The Assassin de Hou Hsiao-Hsien

The Assassin

ELOGE DE LA LEGERETE

Au festival de Cannes 2015, The Assassin était l'un des seuls films de la compétition à sortir du lot. Il fut récompensé par un maigre prix de la mise en scène, derrière le triomphe de Dheepan de Jacques Audiard, aussi pauvre dans le fond que dans la forme. Une fois de plus le palmarès marquait le triomphe d'un certain académisme de festival face à d'étranges objets filmiques comme le film de Hou Hsiao-Hsien peut l'être, ou comme l'était aussi en 2014 le Adieu Au Langage de Jean-Luc Godard. C'est certainement parce que ces œuvres ne peuvent être comprises de prime abord qu'elles ne remportent pas la récompense suprême. Or la puissance du film The Assassin c'est de nous emmener en eaux troubles. La narration étant peu limpide, il faut aussi accepter de ne pas tout comprendre, de se laisser porter par la mise en scène, aussi fluide que légère comme peut l'être ce si beau personnage de Yinniang interprétée par la merveilleuse Shu Ki.

Dans la Chine du IXème siècle, le film s'intéresse à Yinniang, une femme qui appartient à « l'ordre des Assassins ». Sa mission est de rendre la justice en tuant des tyrans. Le cœur dramatique de The Assassin se déploie lorsque celle-ci apprend qu'elle doit tuer un homme qu'elle aimait autrefois. Yinniang se trouve alors aux prises d'un dilemme entre l'éthique de l'ordre et ses propres passions. C'est une problématique proprement tragique qui nous est donnée à voir. Mais Hou Hsiao-Hsien ne film pas ce drame avec lourdeur comme aurait pu le faire d'autres cinéastes, il fait l'inverse. Il nous emporte dans un univers calme, filme ses longues scènes avec patience et sensibilité. Son héroïne est filmée avec passion. Le regard qu'il porte sur elle relève d'une profonde empathie. Sa caméra très attentive aux détails tente de capter sur le visage impassible de son actrice, la déflagration qu'un tel choix représente. Shu Ki joue avec finesse cette femme qui doit dire non à ses émotions. L'actrice joue très bien cette retenue, cette sagesse, contrecarrée par son regard parfois fragile.

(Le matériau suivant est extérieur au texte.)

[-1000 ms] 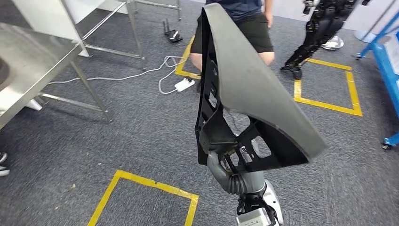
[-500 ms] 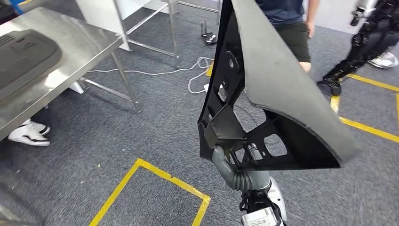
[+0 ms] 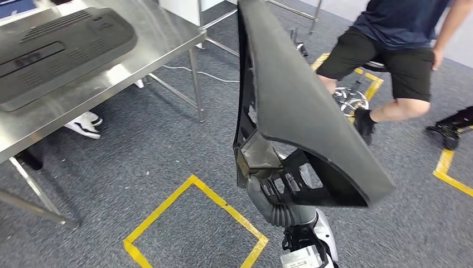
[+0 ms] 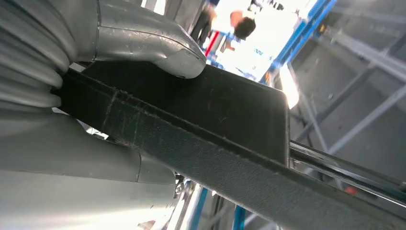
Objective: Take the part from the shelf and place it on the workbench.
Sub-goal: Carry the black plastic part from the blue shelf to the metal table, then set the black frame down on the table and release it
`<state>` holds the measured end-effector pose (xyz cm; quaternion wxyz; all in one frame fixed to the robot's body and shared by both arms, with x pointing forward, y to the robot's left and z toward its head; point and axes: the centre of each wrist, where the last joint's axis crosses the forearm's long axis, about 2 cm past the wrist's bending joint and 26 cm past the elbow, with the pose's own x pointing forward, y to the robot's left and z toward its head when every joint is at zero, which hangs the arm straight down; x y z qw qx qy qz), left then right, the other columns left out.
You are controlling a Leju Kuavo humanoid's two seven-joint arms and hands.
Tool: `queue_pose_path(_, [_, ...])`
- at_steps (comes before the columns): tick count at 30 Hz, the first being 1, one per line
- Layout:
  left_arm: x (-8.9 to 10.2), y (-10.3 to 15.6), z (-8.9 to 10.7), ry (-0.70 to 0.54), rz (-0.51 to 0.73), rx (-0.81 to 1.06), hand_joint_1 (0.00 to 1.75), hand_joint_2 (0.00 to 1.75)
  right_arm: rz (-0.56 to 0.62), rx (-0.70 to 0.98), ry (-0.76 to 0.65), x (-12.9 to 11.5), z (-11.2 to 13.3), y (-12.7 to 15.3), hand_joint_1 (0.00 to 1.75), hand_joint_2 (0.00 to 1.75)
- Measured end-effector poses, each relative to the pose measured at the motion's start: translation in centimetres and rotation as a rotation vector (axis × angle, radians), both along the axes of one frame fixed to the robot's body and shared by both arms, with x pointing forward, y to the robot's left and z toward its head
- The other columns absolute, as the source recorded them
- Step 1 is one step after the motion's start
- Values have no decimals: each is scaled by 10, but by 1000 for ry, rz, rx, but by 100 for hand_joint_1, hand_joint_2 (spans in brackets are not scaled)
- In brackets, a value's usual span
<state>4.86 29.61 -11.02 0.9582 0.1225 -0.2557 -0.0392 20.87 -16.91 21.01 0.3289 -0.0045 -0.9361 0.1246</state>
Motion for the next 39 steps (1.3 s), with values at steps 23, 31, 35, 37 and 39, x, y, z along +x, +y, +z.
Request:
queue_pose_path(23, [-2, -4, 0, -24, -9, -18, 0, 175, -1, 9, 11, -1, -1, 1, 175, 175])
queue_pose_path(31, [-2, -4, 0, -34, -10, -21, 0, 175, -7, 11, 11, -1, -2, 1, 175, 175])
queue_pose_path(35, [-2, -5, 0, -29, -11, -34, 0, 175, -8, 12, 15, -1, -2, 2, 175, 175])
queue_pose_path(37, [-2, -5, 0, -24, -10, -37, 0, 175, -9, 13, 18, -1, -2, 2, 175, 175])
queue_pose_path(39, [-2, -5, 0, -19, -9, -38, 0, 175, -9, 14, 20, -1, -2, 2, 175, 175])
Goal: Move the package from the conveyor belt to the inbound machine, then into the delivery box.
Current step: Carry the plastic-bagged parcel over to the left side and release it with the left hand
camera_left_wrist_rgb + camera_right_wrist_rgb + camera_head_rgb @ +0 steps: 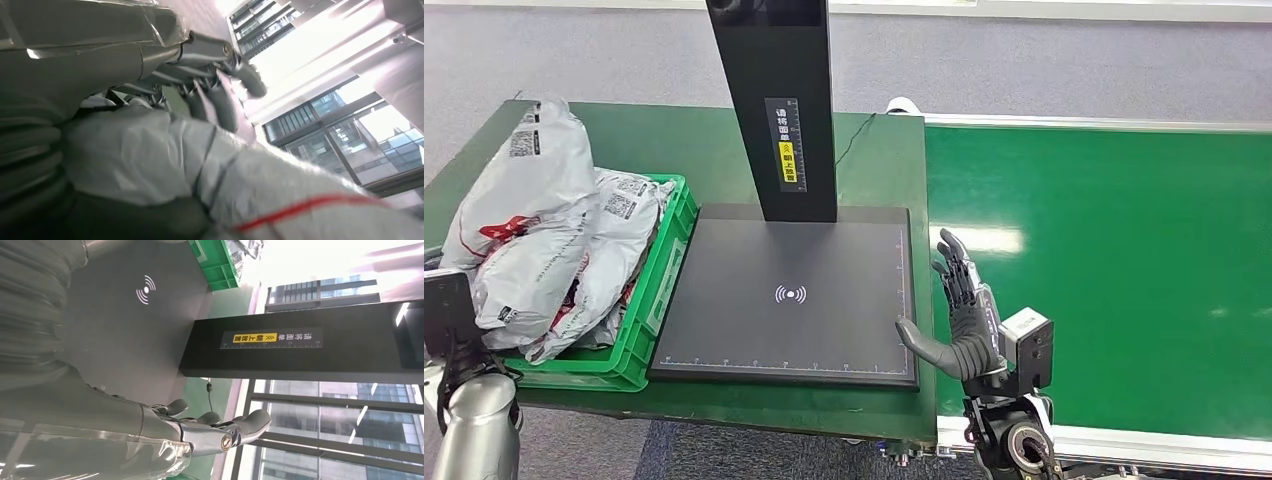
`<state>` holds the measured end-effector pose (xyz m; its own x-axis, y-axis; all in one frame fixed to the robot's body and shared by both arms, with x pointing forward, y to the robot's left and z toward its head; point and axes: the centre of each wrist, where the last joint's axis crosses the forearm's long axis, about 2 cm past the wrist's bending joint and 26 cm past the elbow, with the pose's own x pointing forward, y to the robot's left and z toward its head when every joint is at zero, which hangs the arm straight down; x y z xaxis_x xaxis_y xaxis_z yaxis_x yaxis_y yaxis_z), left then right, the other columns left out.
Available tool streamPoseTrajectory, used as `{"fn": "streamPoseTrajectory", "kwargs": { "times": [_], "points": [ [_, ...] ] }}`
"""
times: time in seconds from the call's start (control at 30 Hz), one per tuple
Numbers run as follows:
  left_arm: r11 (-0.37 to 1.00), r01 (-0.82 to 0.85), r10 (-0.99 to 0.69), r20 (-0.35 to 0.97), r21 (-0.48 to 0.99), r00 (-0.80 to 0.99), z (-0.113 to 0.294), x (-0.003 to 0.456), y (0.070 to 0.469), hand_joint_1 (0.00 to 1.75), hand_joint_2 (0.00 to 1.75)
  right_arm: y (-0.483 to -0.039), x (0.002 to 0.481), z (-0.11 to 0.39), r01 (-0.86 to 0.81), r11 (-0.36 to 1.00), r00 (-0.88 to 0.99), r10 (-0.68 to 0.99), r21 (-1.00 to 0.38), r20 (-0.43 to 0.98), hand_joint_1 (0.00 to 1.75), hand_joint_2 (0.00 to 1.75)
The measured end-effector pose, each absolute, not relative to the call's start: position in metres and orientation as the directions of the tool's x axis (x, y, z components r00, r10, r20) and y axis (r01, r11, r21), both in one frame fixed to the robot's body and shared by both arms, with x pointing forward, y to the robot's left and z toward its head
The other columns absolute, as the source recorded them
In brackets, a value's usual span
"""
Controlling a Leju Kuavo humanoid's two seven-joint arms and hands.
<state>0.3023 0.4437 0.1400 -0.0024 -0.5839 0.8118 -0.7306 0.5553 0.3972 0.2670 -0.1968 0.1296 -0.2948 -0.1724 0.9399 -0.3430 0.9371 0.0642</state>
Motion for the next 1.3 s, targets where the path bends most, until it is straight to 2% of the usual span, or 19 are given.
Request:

Radical formellement, le film détourne le genre du film de sabres. Ici il n'y aura que peu de scènes de combat. Ces scènes - magistralement chorégraphiées - malgré leur présences mineurs et presque furtives dans le film, ont une importance véritable, puisqu'elles nous guident vers une belle notion que le film porte : la légèreté. Hou Hsiou-Hsien s'intéresse à la légèreté de son personnage, qui dans les combats nous emporte dans une certaine splendeur esthétique. Le travail sur le son dans ces combats appuie justement la légèreté du corps de Yinniang, qui épure la piste sonore à seulement quelques sons, rendant un effet irréaliste. La manière dont il fait aussi sauter son personnage très haut (code emprunté du film de sabres, et dont il joue ici) renforce aussi cet aspect léger, presque volatile. Tout le film s'attache à représenter cette légère fluidité. On filme alors de longues discussions, toujours en plan séquence, derrière un rideau transparent qui balaye le cadre au rythme d'un doux vent. La caméra contemple la nature, il y a par exemple ce plan à la fin du film où Yinniang rejoint son maître en haut d'une montagne, alors que des nuages passent près d'eux d'un côté à l'autre de l'écran. La légèreté recherchée par Hou Hsiou-Hsien et le personnage de Shu Ki du films est intimement liée à la nature. Yinniang dans ses mouvements tend à devenir aussi souple et discrète que le vent. Hou Hsiaou-Hsien lui, tente de saisir cet insaisissable souffle, souffle de The Assassin.

La spiritualité traverse le film qui peut être pris comme une séance de méditation, tant le travail formel de Hou Hsiaou-Hsien change nos perceptions. Au moment où une grande majorité du cinéma commerciale et d'auteur nous écrase de sa lourdeur, un film comme The Assassin, prend le contrepied de cette tendance, en invitant le spectateur à atteindre cet état aérien.